▶ **What you are asked to do**
Copy out lines with the word "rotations" from the material that follows.
- - -
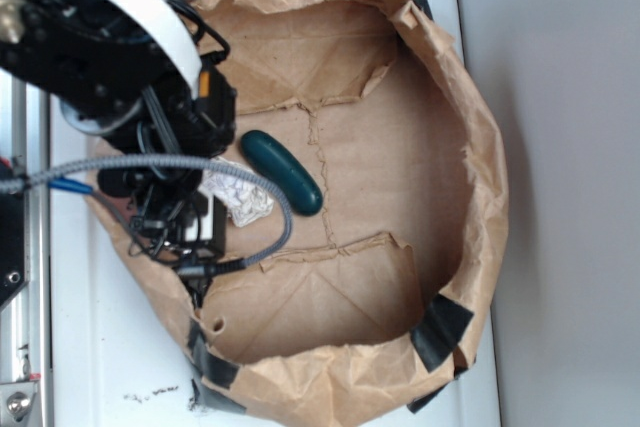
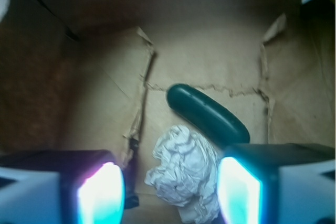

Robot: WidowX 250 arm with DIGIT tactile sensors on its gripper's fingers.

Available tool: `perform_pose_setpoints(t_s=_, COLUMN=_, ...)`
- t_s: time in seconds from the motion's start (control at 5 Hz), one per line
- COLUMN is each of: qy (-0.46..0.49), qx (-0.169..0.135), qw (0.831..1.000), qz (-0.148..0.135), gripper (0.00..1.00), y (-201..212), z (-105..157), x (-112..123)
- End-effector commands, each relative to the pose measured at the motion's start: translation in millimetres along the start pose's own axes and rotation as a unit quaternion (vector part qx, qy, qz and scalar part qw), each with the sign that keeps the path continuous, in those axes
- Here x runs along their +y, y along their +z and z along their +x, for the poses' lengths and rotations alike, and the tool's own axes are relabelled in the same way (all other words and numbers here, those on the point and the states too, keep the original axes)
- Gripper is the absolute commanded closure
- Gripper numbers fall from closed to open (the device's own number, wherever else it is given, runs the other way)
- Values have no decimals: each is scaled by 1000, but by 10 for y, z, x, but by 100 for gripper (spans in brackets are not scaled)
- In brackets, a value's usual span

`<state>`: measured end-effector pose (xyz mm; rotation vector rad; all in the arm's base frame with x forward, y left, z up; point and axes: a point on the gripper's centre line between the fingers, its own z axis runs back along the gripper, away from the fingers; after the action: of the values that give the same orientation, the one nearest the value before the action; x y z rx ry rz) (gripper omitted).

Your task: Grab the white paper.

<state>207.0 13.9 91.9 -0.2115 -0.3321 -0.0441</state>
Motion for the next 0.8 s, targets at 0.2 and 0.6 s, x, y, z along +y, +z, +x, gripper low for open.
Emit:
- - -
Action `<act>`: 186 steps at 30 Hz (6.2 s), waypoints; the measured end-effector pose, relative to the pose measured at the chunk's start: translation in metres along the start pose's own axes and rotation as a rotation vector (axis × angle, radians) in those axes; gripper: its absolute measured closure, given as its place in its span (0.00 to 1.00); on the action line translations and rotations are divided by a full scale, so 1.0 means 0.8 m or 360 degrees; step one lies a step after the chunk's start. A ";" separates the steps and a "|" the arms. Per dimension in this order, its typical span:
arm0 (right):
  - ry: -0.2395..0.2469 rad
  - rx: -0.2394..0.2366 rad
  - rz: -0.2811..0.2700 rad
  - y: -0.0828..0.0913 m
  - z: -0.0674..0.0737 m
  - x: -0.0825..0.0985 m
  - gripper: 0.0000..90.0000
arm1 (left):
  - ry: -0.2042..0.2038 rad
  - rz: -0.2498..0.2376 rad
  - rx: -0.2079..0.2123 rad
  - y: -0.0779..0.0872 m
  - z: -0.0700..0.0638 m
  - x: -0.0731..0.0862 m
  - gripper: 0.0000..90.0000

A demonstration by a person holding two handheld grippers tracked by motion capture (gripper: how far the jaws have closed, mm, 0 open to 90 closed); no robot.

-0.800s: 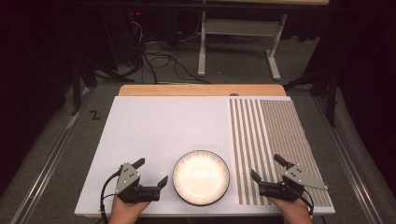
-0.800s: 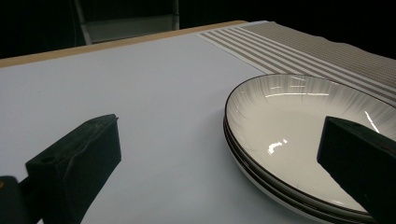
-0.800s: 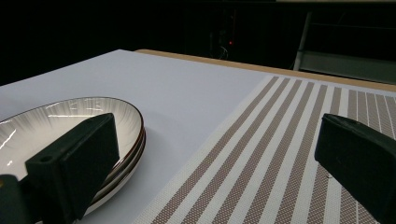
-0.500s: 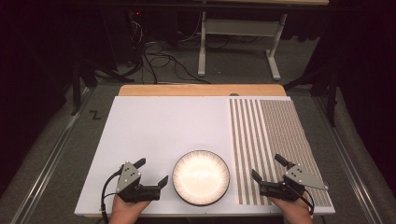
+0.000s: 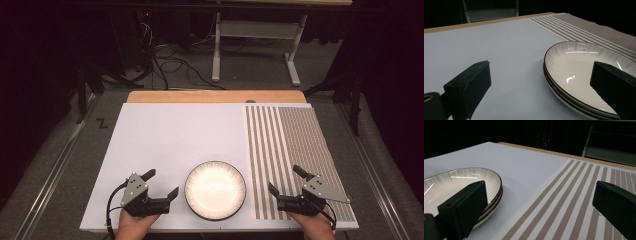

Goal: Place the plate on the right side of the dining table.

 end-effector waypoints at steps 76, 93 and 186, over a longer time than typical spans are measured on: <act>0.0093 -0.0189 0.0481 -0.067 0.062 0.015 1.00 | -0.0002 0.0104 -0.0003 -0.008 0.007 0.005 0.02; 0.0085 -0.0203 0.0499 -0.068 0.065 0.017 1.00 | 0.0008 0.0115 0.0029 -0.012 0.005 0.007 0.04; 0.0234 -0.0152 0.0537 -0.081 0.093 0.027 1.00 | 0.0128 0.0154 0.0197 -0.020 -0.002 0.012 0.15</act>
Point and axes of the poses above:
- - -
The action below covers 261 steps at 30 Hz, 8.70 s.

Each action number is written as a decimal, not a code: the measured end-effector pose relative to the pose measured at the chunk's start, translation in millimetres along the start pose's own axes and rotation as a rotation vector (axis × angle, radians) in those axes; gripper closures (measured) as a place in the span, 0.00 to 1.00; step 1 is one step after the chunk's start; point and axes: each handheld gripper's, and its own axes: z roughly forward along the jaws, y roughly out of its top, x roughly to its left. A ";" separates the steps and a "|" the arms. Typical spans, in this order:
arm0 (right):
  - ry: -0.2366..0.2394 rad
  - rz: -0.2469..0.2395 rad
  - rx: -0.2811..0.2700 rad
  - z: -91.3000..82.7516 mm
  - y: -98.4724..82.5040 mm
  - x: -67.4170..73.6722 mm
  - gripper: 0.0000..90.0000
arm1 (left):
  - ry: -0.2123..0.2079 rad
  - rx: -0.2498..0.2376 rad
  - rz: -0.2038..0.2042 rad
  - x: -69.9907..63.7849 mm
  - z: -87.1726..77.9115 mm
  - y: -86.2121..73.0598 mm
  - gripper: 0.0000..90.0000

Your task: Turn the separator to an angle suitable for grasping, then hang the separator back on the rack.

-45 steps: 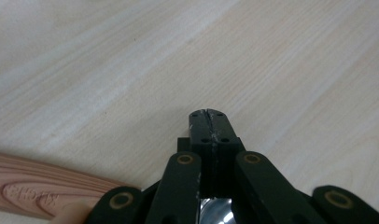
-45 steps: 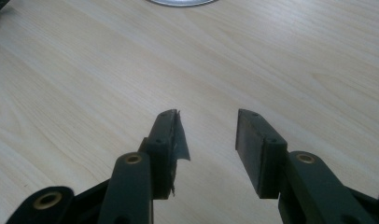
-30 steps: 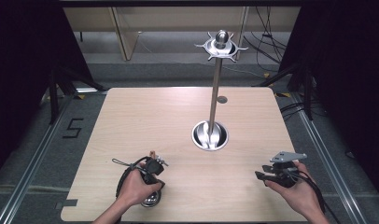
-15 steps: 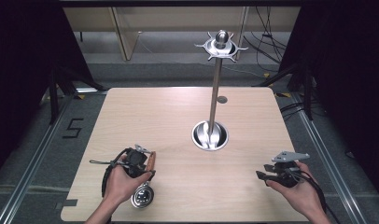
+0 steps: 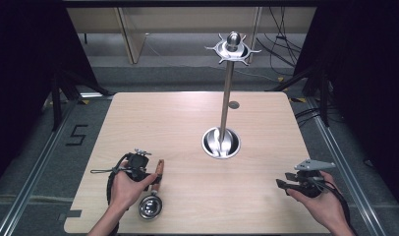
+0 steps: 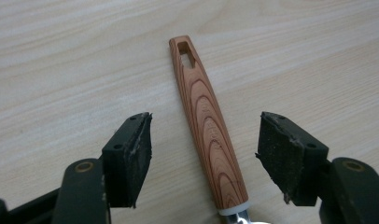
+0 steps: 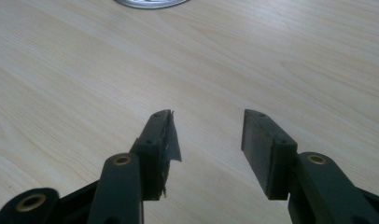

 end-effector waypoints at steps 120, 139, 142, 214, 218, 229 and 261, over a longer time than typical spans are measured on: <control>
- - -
▶ **Written solution**
- Here x runs along their +y, y along their +z and z along their +x, for the poses' lengths and rotations alike, and the tool's own axes are relabelled in the same way (all other words and numbers here, those on the point and the states too, keep the original axes)
Action `<act>`: 186 steps at 30 Hz (6.2 s), waypoints; the measured end-effector pose, relative to the pose measured at the chunk's start: translation in metres along the start pose's own axes and rotation as a rotation vector (axis × angle, radians) in those axes; gripper: its absolute measured closure, given as its place in its span (0.00 to 1.00); on the action line translations and rotations are divided by a full scale, so 1.0 means 0.8 m or 360 degrees; step one lies a step after the chunk's start. A ";" separates the steps and a "|" the arms. Per dimension in this order, its typical span:

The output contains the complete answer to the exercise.